14.11 Exam-Pattern MCQs

Q 01
Which of the following is not a tool of financial statement analysis?
  • ACommon-size statements
  • BTrend analysis
  • CRatio analysis
  • DActivity-Based Costing
View solution
Correct Option: D
ABC is a cost-accounting technique, not a tool of financial-statement analysis.
Q 02
Match the ratio with its formula:
Ratio Formula
(i) Current ratio (a) EBIT ÷ Interest
(ii) Quick ratio (b) Current Assets ÷ Current Liabilities
(iii) Debt-Equity ratio (c) (Current Assets − Inventory − Prepaid) ÷ Current Liabilities
(iv) Interest Coverage (d) Long-term Debt ÷ Shareholders' Funds
  • A(i)-(b), (ii)-(c), (iii)-(d), (iv)-(a)
  • B(i)-(a), (ii)-(b), (iii)-(c), (iv)-(d)
  • C(i)-(c), (ii)-(d), (iii)-(b), (iv)-(a)
  • D(i)-(d), (ii)-(a), (iii)-(c), (iv)-(b)
View solution
Correct Option: A
Q 03
A firm's Net Profit Margin is 8 %, Asset Turnover 1.5 and Equity Multiplier 2. Its Return on Equity is:
  • A8 %
  • B12 %
  • C24 %
  • D30 %
View solution
Correct Option: C
ROE = 8 % × 1.5 × 2 = 24 %.
Q 04
Which of the following ratios is classified as an activity / turnover ratio?
  • ACurrent ratio
  • BDebt-Equity ratio
  • CInventory Turnover ratio
  • DEarnings per Share
View solution
Correct Option: C
Inventory turnover measures how fast inventory moves; the others belong to liquidity, solvency and profitability respectively.
Q 05
Match each item with the activity in which it is classified in a cash-flow statement (Ind-AS 7):
Item Activity
(i) Cash received from customers (a) Investing
(ii) Purchase of plant and machinery (b) Financing
(iii) Issue of equity shares (c) Operating
(iv) Dividend paid to shareholders (d) Financing
  • A(i)-(c), (ii)-(a), (iii)-(b), (iv)-(d)
  • B(i)-(b), (ii)-(c), (iii)-(d), (iv)-(a)
  • C(i)-(d), (ii)-(a), (iii)-(c), (iv)-(b)

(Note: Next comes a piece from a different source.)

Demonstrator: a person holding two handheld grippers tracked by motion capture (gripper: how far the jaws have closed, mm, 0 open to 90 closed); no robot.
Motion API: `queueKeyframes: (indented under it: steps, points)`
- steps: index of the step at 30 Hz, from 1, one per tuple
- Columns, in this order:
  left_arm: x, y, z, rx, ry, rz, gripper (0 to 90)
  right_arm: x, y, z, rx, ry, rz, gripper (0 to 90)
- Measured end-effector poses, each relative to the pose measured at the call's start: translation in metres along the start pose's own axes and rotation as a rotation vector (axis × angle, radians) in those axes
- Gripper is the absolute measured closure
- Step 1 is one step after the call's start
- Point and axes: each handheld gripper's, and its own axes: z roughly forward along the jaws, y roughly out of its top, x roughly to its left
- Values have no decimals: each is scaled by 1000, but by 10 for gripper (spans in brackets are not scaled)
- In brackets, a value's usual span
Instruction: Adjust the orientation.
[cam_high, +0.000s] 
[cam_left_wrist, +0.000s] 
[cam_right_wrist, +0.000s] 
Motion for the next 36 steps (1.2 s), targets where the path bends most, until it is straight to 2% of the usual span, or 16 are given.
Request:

  • D(i)-(a), (ii)-(b), (iii)-(c), (iv)-(d)
View solution
Correct Option: A
Q 06
"Working Capital" in the fund-flow statement means:
  • ACash and Bank balances only
  • BCurrent Assets only
  • CCurrent Assets minus Current Liabilities
  • DTotal Assets minus Total Liabilities
View solution
Correct Option: C
The fund-flow statement defines fund as Net Working Capital = Current Assets − Current Liabilities.
Q 07
Arrange the following items in the order in which they appear in the indirect-method computation of cash from operating activities: (i) Adjustment for working-capital changes (ii) Net Profit before Tax (iii) Add back depreciation and other non-cash items (iv) Less income tax paid
  • A(ii), (iii), (i), (iv)
  • B(i), (ii), (iii), (iv)
  • C(iii), (ii), (iv), (i)
  • D(iv), (i), (ii), (iii)
View solution
Correct Option: A
Start with PBT → add back non-cash → adjust working capital → deduct tax paid.
Q 08
Match the term with its content:
Term Content
(i) Common-size statement (a) Each line as a percentage of a base item
(ii) DuPont analysis (b) Decomposes ROE into margin, turnover and leverage
(iii) Quick ratio (c) Excludes inventory and prepaid expenses
(iv) Operating activity (Ind-AS 7) (d) Cash from customers and to suppliers
  • A(i)-(a), (ii)-(b), (iii)-(c), (iv)-(d)
  • B(i)-(b), (ii)-(c), (iii)-(d), (iv)-(a)
  • C(i)-(c), (ii)-(d), (iii)-(a), (iv)-(b)
  • D(i)-(d), (ii)-(a), (iii)-(b), (iv)-(c)
View solution
Correct Option: A
ImportantQuick recall
  • Six tools: Comparative, Common-size, Trend, Ratio, Fund-flow, Cash-flow.
  • Five ratio families: Liquidity, Solvency, Activity, Profitability, Market.
  • Liquidity norms: Current 2 : 1, Quick 1 : 1, Cash 0.5 : 1.
  • Solvency: Debt-Equity, Interest Coverage (EBIT/Interest), DSCR.
  • Activity: Inventory, Debtors, Creditors, Asset turnover; Average Collection Period = 365 ÷ Debtors Turnover.
  • Profitability: GP, OP, NP margins; ROCE, ROE, ROA, EPS.
  • Market: P/E, Earnings Yield, Dividend Yield, Payout, P/B.
  • DuPont: ROE = Net Profit Margin × Asset Turnover × Equity Multiplier.
  • Fund-flow explains change in Working Capital; Cash-flow (Ind-AS 7 / AS 3) splits into Operating, Investing, Financing.
  • Indirect method: PBT → +Non-cash → ±WC changes → −Tax = Cash from Operations.